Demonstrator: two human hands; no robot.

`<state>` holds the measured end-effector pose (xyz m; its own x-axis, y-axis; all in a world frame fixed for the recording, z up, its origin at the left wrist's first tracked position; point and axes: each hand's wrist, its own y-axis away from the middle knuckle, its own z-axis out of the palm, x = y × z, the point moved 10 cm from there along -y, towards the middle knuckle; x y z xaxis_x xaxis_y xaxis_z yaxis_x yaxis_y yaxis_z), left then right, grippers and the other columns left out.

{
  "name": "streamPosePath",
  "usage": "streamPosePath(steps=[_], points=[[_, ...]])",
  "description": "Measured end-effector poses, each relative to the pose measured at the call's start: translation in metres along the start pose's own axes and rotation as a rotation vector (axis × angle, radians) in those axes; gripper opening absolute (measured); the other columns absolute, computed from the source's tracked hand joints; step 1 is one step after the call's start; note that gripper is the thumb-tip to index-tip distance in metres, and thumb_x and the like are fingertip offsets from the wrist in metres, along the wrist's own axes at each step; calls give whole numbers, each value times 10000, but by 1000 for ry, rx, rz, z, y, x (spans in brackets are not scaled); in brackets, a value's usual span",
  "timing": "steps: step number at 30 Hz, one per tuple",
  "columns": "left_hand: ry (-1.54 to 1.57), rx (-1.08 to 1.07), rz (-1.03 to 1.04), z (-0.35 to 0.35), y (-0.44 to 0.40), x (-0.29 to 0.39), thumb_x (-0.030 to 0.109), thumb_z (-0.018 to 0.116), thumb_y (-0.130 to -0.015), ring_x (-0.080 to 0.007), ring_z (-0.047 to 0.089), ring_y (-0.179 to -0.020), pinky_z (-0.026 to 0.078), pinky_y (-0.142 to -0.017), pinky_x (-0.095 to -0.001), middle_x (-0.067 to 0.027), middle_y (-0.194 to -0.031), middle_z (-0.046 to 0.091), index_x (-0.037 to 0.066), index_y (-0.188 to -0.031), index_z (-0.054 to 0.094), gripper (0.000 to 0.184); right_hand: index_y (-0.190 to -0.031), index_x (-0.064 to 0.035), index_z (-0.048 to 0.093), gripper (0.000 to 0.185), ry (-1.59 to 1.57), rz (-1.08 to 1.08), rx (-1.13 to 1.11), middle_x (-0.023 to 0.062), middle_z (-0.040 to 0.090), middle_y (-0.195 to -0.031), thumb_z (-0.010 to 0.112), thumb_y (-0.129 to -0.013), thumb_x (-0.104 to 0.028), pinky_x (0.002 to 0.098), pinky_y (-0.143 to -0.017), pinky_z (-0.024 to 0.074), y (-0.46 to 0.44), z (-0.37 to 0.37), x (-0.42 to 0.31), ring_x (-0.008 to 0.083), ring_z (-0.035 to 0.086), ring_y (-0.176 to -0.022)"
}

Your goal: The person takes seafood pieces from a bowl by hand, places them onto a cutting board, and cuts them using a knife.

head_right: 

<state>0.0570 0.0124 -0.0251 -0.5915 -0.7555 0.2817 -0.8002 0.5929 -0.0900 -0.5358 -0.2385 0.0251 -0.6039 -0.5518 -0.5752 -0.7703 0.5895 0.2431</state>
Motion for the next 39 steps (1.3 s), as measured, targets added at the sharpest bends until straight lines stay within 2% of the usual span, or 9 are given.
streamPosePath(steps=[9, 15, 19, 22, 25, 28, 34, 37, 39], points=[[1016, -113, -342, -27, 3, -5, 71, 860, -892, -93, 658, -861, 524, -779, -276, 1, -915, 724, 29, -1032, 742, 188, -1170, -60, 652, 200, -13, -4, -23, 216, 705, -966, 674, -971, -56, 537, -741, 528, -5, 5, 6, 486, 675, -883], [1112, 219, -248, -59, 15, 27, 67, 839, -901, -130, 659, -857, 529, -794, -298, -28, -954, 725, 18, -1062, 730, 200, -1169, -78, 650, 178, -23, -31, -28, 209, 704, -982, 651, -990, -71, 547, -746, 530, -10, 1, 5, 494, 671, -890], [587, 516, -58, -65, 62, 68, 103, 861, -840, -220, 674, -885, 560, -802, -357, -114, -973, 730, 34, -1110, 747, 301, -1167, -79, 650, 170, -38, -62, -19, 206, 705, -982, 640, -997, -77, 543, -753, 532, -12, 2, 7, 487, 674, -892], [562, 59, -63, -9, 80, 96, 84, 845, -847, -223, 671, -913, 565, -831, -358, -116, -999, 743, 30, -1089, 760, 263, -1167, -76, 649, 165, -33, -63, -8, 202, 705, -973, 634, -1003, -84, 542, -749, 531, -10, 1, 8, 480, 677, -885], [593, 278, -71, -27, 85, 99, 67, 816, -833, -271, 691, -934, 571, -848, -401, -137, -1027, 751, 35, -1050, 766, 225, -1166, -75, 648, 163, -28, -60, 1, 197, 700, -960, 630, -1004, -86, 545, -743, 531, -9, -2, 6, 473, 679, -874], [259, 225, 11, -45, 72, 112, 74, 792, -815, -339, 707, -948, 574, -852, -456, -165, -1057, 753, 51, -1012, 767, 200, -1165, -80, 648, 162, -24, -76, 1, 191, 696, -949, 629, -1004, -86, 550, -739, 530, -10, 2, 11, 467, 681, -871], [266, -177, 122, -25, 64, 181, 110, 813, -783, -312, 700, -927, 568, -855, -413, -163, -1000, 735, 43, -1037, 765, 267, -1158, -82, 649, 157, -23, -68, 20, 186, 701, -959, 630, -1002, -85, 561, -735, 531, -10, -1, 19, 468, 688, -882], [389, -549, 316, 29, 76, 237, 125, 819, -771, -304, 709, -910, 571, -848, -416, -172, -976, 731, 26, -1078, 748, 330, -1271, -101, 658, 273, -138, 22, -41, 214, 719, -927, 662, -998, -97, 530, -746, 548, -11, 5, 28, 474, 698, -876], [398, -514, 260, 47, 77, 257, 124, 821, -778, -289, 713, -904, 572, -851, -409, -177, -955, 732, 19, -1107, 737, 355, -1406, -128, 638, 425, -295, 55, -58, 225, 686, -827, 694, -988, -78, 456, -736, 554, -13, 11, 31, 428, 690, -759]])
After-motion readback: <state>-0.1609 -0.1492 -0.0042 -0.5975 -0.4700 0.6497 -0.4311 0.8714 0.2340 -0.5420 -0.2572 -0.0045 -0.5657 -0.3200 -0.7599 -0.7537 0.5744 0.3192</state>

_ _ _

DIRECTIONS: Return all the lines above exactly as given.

ANSWER TO THIS TASK:
Demonstrator: two human hands; no robot.

`<state>` holds the measured end-effector pose (xyz m; its own x-axis, y-axis; all in a world frame fixed for the recording, z up, its origin at the left wrist's first tracked position; point and axes: each hand's wrist, its own y-axis away from the middle knuckle, its own z-axis out of the palm, x = y × z, the point moved 10 cm from there along -y, towards the middle knuckle; x y z xaxis_x xaxis_y xaxis_z yaxis_x yaxis_y yaxis_z), left then right, grippers and the other columns left out.

{
  "name": "streamPosePath",
  "usage": "streamPosePath(steps=[_], points=[[_, ...]])",
  "description": "Measured end-effector poses, each relative to the pose measured at the call's start: translation in metres along the start pose's own axes and rotation as a rotation vector (axis × angle, radians) in those axes; gripper opening absolute (measured); the other columns absolute, computed from the source's tracked hand joints; step 1 is one step after the call's start; note that gripper is the thumb-tip to index-tip distance in metres, and thumb_x and the like are fingertip offsets from the wrist in metres, along the wrist's own axes at each step; calls give whole numbers, each value times 10000, but by 1000 for ry, rx, rz, z, y, x (spans in brackets are not scaled); in brackets, a value's usual span",
  "timing": "steps: step number at 30 Hz, one per tuple",
  "columns": "left_hand: ry (-1.54 to 1.57), rx (-1.08 to 1.07), rz (-1.03 to 1.04), z (-0.35 to 0.35), y (-0.44 to 0.40), x (-0.29 to 0.39), thumb_x (-0.030 to 0.109), thumb_z (-0.018 to 0.116), thumb_y (-0.130 to -0.015), ring_x (-0.080 to 0.007), ring_z (-0.047 to 0.089), ring_y (-0.179 to -0.020), pinky_z (-0.026 to 0.078), pinky_y (-0.142 to -0.017), pinky_x (-0.095 to -0.001), middle_x (-0.067 to 0.027), middle_y (-0.194 to -0.031), middle_z (-0.046 to 0.091), index_x (-0.037 to 0.066), index_y (-0.188 to -0.031), index_z (-0.054 to 0.094), gripper (0.000 to 0.184); right_hand: index_y (-0.190 to -0.031), index_x (-0.064 to 0.035), index_z (-0.048 to 0.093), gripper (0.000 to 0.185), ry (-1.59 to 1.57), rz (-1.08 to 1.08), rx (-1.13 to 1.11), middle_x (-0.023 to 0.062), middle_z (-0.040 to 0.090), middle_y (-0.195 to -0.031), thumb_z (-0.010 to 0.112), thumb_y (-0.129 to -0.013), thumb_x (-0.104 to 0.028), pinky_x (0.002 to 0.098), pinky_y (-0.143 to -0.017), pinky_z (-0.024 to 0.074), y (-0.46 to 0.44), z (-0.37 to 0.37), x (-0.42 to 0.31), ring_x (-0.008 to 0.083), ring_z (-0.035 to 0.086), ring_y (-0.176 to -0.022)"
}

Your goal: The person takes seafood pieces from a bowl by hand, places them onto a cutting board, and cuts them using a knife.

head_right: 

<state>0.0570 0.0124 -0.0251 -0.5915 -0.7555 0.2817 -0.8002 0.5929 -0.0900 -0.5358 -0.2385 0.0251 -0.6039 -0.5518 -0.5752 -0.7703 0.5895 0.2431</state>
Motion for the next 39 steps (1.3 s), as measured, targets added at the sharpest bends until straight lines stay within 2% of the usual span, or 9 are given.
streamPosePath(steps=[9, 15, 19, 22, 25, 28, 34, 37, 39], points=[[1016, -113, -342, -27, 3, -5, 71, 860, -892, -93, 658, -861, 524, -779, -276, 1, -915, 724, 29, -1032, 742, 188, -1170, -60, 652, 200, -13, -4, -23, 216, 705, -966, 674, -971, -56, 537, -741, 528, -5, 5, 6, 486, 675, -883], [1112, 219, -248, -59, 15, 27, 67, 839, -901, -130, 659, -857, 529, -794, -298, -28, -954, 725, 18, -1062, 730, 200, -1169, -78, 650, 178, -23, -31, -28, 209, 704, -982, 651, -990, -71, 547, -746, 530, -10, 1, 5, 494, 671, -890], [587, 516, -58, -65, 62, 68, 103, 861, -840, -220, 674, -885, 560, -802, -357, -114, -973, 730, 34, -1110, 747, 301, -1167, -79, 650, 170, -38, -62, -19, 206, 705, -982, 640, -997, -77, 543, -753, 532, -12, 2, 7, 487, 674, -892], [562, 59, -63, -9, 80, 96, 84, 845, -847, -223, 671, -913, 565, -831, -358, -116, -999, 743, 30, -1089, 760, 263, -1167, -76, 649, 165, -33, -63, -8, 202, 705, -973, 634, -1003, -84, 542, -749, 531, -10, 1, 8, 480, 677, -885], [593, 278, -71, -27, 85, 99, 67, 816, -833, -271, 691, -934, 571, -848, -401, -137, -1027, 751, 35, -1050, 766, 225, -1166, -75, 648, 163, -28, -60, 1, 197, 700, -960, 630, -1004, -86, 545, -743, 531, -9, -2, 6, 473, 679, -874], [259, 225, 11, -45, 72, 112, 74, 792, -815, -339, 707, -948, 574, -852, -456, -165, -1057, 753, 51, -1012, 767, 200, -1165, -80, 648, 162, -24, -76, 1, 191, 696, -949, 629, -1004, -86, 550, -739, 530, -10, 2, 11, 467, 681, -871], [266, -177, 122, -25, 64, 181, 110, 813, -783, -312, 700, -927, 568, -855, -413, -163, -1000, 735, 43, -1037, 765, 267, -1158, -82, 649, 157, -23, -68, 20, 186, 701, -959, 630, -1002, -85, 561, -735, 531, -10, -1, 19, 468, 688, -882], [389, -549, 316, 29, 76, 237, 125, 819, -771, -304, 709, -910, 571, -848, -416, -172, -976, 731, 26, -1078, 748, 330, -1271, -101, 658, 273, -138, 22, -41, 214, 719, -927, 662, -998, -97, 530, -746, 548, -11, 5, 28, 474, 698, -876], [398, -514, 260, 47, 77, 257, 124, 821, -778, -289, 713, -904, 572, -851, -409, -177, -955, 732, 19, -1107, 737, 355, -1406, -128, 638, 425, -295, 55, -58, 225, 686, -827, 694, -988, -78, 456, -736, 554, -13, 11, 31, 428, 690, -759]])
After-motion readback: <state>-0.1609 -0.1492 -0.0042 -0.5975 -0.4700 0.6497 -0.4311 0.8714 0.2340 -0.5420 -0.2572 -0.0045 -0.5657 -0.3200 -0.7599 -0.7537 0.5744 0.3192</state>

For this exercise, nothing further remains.